AIM OF THE EXERCISE
The first line of the entries through the line bearing "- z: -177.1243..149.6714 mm": copy these lines exactly and return nothing else.

[Stored records]
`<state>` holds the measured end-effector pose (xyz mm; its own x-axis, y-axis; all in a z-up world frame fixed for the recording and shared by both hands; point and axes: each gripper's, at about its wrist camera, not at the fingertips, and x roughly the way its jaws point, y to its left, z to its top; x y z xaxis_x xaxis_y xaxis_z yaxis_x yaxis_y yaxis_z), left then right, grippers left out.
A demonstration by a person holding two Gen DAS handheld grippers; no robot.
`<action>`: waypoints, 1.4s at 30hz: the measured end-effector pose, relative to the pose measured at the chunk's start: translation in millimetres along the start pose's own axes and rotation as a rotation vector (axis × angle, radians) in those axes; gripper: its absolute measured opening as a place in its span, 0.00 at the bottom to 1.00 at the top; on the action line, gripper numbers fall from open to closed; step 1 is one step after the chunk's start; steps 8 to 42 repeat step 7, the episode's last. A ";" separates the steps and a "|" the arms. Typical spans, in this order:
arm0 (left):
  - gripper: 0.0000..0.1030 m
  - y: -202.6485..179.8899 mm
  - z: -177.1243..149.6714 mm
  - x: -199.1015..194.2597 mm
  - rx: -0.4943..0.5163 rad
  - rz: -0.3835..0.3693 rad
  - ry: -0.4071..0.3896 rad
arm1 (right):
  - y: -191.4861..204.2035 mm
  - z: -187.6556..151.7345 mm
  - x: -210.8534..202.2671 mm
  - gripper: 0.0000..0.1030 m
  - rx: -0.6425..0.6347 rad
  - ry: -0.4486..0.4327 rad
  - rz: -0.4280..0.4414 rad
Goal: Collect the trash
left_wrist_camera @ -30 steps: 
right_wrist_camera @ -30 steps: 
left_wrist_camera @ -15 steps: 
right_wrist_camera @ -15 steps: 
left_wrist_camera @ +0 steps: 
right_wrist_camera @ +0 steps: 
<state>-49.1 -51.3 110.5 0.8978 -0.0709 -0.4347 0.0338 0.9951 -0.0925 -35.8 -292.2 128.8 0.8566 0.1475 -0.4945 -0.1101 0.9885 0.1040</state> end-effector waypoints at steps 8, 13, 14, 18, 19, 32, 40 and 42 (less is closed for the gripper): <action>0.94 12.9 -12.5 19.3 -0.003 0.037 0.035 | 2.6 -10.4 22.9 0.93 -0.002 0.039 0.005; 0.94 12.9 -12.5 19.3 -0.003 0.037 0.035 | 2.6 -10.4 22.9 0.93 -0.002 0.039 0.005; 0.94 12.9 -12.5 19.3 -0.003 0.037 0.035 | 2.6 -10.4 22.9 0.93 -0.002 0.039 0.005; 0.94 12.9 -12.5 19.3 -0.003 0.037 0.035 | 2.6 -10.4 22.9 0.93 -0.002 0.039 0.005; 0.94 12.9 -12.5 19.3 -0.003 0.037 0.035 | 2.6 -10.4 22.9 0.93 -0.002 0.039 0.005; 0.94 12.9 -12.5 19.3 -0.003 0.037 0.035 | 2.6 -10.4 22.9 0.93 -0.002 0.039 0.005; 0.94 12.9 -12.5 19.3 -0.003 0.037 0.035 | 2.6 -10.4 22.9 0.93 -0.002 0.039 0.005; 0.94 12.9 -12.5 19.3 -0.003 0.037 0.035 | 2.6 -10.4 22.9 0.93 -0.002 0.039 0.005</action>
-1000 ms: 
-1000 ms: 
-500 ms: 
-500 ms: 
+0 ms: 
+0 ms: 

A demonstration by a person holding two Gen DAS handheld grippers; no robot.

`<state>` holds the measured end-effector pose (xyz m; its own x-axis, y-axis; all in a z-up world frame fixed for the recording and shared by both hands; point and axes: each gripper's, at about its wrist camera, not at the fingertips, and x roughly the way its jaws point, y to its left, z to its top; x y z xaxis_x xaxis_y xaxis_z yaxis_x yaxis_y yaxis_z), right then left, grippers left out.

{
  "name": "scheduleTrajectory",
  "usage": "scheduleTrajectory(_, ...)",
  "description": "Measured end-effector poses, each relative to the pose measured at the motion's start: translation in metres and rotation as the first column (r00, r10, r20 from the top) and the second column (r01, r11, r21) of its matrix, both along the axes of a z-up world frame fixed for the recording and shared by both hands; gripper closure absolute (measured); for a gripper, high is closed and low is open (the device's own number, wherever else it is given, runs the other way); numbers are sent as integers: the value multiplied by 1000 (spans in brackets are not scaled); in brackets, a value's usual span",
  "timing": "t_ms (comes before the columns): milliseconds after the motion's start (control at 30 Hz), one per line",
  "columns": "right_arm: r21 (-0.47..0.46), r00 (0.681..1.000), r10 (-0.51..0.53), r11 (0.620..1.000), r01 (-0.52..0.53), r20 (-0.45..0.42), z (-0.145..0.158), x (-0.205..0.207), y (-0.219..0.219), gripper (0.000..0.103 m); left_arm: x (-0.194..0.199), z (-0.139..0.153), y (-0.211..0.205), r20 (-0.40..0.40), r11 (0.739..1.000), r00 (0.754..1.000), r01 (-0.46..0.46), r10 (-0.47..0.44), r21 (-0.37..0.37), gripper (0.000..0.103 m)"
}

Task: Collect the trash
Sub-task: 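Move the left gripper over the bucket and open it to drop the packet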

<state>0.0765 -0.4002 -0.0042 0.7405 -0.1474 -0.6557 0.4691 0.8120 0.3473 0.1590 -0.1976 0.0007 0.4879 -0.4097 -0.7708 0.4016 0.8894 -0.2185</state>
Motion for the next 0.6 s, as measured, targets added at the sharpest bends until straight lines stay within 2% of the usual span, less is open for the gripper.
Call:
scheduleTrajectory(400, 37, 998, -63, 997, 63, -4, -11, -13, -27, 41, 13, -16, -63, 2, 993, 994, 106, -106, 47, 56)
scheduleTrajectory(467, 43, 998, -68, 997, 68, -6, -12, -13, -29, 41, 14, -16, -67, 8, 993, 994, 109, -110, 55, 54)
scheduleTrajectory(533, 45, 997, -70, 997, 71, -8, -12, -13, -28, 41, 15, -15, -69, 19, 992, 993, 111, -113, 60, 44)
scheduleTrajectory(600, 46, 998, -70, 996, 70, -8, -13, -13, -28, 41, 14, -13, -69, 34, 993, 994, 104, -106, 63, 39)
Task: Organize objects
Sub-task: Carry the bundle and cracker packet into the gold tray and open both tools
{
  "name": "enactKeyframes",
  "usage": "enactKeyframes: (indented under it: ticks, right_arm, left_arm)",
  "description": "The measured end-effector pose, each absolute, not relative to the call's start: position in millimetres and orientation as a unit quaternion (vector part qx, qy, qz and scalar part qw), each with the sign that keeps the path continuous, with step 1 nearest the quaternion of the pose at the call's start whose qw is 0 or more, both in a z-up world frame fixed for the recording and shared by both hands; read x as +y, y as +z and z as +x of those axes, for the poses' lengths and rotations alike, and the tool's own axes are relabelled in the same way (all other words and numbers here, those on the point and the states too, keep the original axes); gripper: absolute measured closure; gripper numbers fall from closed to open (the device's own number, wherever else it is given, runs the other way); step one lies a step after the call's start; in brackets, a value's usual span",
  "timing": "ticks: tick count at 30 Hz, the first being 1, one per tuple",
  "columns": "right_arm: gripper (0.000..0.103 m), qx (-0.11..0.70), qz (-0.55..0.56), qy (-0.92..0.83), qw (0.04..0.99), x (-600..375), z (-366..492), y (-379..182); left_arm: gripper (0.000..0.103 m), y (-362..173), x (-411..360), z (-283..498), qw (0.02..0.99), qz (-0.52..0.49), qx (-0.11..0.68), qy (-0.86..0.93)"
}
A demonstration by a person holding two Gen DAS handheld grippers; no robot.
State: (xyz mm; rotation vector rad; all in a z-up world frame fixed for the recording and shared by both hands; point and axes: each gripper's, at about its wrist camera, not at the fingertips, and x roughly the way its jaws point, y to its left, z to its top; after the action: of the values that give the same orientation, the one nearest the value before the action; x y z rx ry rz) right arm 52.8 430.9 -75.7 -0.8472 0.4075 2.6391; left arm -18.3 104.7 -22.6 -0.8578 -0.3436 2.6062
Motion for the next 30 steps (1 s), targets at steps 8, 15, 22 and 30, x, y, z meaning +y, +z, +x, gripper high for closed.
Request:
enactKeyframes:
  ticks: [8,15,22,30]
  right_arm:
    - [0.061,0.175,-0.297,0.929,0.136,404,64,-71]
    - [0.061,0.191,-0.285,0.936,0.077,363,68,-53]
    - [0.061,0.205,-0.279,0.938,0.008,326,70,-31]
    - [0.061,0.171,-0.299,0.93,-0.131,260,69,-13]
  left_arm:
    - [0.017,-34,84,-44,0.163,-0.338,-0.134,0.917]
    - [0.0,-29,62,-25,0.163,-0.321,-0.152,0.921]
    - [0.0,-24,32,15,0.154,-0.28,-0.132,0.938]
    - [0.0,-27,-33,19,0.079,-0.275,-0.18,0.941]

ANSWER
`<state>` holds the measured end-effector pose (xyz mm; its own x-axis, y-axis; all in a z-up world frame fixed for the recording and shared by both hands; point and axes: each gripper's, at about its wrist camera, not at the fingertips, and x roughly the way its jaws point, y to its left, z to its top; x y z xaxis_x xaxis_y xaxis_z yaxis_x yaxis_y yaxis_z), left then right, grippers left out.
A demonstration by a person holding two Gen DAS handheld grippers; no robot.
`<action>`: waypoints, 1.4s at 30hz: the measured end-effector pose, relative to the pose measured at the chunk's start: translation in millimetres along the start pose's own axes and rotation as a rotation vector (axis × angle, radians) in those axes; gripper: its absolute measured opening as a place in its span, 0.00 at the bottom to 1.00 at the top; on the action line, gripper numbers fall from open to closed; step 1 is one step after the chunk's start; steps 8 to 42 repeat step 7, the episode's last. A ";" separates the steps and a "|" the arms. Typical spans, in this order:
arm0 (left):
  - gripper: 0.0000..0.1030 m
  - y: -202.6485..179.8899 mm
  - z: -177.1243..149.6714 mm

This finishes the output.